This invention relates to a Yard Caddy adaptable for use with tubular-shaped spools of crochet thread, cone-shaped spools of thread, skeins of yarn, and with hanks of thread.
For many years crochet thread has been available on tubular shaped spools and on cone-shaped spools and, unless secured in some manner, such spools tend to tip over and roll about, becoming tangled and soiled. Problems also exist with skeins of yarn, which have no center support or spool on which it is wound, it being necessary to either hand-wind the skein into a ball, which ball tends to roll about, getting tangled and soiled, or having to pull the yarn a few feet at a time as it is used, from the center of the skein which is tiring and time consuming.
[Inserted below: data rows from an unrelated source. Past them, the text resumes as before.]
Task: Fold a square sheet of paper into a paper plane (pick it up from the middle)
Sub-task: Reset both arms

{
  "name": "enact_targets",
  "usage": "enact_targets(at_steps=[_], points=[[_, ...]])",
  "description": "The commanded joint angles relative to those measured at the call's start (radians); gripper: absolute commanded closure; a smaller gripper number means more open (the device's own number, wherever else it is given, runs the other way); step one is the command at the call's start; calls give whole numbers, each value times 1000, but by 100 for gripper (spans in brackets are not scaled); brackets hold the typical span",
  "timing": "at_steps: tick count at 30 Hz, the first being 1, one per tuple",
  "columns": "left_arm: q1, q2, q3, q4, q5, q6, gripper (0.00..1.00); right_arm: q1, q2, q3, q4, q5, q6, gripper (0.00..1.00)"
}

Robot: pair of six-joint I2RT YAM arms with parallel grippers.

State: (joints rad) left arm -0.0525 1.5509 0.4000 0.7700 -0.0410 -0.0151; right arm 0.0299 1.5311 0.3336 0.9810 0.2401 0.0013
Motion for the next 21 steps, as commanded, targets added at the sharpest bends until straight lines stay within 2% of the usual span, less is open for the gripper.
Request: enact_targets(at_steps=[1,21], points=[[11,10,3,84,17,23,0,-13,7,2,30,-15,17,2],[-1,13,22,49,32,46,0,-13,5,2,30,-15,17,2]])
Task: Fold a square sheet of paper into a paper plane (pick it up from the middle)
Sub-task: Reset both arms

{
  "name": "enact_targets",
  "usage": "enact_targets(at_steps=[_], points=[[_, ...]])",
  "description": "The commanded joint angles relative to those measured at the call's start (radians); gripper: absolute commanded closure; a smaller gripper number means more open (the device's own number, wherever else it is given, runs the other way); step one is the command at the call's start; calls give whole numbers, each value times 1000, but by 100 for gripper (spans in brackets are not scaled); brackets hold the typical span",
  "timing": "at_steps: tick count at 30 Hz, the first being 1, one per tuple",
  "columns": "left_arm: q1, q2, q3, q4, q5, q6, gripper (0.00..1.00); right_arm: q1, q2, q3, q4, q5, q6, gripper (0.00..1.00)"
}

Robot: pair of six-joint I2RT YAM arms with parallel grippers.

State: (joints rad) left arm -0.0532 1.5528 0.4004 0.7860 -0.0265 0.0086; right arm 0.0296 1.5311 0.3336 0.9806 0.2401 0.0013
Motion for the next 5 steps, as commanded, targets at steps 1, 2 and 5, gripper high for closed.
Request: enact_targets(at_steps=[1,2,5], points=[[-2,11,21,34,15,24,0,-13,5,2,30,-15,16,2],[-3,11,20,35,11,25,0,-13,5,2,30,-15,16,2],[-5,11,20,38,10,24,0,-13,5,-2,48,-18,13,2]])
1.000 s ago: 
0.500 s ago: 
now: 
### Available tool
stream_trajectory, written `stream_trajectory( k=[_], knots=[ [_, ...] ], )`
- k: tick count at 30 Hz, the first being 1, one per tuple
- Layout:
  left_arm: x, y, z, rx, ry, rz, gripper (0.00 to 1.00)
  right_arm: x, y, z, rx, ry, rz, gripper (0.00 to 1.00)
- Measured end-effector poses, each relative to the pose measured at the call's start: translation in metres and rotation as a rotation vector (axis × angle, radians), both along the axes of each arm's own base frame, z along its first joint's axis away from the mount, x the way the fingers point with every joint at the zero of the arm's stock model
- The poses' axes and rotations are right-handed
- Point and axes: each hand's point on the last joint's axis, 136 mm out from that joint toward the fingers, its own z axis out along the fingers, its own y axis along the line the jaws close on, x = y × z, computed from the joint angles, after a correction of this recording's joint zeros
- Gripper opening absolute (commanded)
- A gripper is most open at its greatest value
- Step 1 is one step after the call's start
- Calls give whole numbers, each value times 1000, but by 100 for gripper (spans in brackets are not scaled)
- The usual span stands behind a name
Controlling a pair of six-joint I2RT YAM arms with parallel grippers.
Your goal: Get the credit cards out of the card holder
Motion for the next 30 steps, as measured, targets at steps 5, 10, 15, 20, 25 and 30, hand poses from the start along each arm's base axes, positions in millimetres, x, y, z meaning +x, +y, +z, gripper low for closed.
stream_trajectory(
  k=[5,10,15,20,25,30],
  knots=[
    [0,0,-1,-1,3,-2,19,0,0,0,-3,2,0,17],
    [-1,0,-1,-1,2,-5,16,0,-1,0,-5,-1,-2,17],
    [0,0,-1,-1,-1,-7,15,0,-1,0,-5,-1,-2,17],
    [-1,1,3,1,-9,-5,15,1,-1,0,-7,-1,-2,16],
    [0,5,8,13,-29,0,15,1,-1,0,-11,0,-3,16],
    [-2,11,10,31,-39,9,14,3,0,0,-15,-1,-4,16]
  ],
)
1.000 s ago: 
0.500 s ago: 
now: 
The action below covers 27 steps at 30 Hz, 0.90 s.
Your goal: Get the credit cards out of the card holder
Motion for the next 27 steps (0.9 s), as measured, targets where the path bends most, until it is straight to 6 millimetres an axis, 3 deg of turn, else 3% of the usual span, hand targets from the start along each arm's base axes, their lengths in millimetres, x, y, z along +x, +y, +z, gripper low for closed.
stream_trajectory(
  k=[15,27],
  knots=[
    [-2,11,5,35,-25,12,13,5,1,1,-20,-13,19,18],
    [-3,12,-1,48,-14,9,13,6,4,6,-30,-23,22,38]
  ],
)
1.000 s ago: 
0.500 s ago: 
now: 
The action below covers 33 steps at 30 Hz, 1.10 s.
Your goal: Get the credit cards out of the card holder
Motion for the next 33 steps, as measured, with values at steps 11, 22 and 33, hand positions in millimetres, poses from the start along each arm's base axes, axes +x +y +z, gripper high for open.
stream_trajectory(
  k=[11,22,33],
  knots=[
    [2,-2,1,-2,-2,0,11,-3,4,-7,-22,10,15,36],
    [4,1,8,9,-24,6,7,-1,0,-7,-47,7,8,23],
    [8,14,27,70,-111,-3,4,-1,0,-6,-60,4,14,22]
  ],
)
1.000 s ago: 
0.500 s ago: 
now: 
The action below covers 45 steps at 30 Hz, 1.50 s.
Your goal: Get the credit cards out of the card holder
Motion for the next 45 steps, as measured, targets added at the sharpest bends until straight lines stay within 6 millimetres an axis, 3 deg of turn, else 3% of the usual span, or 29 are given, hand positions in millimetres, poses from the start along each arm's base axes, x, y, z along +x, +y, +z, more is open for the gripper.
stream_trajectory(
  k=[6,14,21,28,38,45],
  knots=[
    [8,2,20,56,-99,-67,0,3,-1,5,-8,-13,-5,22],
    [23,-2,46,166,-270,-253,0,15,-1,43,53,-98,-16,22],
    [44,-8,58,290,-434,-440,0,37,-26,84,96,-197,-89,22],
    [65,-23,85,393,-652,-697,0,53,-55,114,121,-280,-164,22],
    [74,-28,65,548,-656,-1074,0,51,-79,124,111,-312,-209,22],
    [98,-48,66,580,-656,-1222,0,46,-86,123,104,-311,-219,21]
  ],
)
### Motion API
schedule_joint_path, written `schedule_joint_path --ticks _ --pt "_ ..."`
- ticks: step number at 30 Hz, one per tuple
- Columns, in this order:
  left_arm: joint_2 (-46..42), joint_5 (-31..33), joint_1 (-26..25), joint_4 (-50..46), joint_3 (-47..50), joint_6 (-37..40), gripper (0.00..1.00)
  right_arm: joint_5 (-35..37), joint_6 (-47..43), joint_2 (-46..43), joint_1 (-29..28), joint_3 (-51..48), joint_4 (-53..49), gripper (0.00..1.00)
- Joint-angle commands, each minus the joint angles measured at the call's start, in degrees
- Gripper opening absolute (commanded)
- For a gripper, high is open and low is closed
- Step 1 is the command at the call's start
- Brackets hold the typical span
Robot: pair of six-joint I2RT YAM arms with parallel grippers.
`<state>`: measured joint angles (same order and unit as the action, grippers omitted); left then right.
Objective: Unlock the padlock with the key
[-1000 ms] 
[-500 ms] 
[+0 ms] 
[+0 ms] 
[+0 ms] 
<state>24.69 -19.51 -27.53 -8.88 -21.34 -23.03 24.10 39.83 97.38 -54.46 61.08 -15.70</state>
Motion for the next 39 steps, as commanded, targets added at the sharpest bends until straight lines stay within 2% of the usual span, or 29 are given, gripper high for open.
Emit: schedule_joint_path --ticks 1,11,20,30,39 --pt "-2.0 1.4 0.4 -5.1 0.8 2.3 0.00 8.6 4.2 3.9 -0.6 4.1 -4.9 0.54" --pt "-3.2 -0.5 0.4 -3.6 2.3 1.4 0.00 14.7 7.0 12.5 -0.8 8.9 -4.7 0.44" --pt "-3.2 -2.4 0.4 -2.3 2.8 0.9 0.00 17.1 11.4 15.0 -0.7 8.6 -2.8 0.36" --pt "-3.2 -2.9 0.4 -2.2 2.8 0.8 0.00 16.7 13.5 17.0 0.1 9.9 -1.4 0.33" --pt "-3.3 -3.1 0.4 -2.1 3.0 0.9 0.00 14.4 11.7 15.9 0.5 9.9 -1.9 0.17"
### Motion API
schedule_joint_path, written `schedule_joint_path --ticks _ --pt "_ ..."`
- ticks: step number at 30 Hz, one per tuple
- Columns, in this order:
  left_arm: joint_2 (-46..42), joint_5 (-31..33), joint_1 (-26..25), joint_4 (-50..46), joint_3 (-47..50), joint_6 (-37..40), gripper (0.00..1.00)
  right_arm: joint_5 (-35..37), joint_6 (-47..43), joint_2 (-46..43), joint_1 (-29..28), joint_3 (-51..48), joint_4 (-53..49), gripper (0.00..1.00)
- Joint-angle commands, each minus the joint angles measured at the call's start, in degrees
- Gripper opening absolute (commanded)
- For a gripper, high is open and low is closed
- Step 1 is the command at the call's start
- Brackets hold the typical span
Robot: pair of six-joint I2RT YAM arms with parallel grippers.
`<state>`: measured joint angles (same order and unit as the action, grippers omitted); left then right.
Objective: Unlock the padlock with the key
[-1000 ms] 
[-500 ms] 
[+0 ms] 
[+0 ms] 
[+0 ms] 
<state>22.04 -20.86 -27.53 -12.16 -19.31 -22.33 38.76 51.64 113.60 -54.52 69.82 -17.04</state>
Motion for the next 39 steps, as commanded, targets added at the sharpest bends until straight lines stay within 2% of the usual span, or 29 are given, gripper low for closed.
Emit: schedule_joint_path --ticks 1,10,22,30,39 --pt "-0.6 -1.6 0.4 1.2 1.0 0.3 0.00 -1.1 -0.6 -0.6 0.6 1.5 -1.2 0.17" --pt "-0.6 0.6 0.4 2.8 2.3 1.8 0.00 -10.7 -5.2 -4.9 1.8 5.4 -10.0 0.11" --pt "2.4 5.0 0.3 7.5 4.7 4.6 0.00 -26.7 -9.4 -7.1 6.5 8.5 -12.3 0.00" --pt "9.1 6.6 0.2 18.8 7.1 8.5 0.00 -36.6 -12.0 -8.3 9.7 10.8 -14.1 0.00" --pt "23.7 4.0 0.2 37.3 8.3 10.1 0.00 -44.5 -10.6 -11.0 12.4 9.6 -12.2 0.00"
Many forms of restraint have been tried in an effort to control the thread, whose most commonly used being brown paper bags, bowls, large coke bottles, and gallon-size plastic bleach bottles, any one of which is unsightly, unhandy, and a source of embarrassment to the user.
Thread dispensers have been invented which will restrain spools of crochet thread but most are designed to handle only the tubular spool and cannot be adapted to use with the cone-type spool or with skeins of yarn. U.S. Pat. No. 4,112,711, issued to Luther W. Tripp, Sept. 12, 1978, is designed specifically to dispense yarn from skeins, but it will not adapt to spools to crochet thread of either the tubular or cone-shaped type spool.
There is also an invention onto which skeins of yarn and hanks of thread may be wound and dispensed, referring specifically to U.S. Pat. No. 3,637,150, issued Jan. 25, 1972, to Darrell G. Butz, but because of its physical structure, it is limited to yarn and hank-type thread.
Most existing dispensers have a complicated rotational system involving the use of ball or roller bearings in the base, making them expensive to manufacture and because of the added weight, expensive to ship.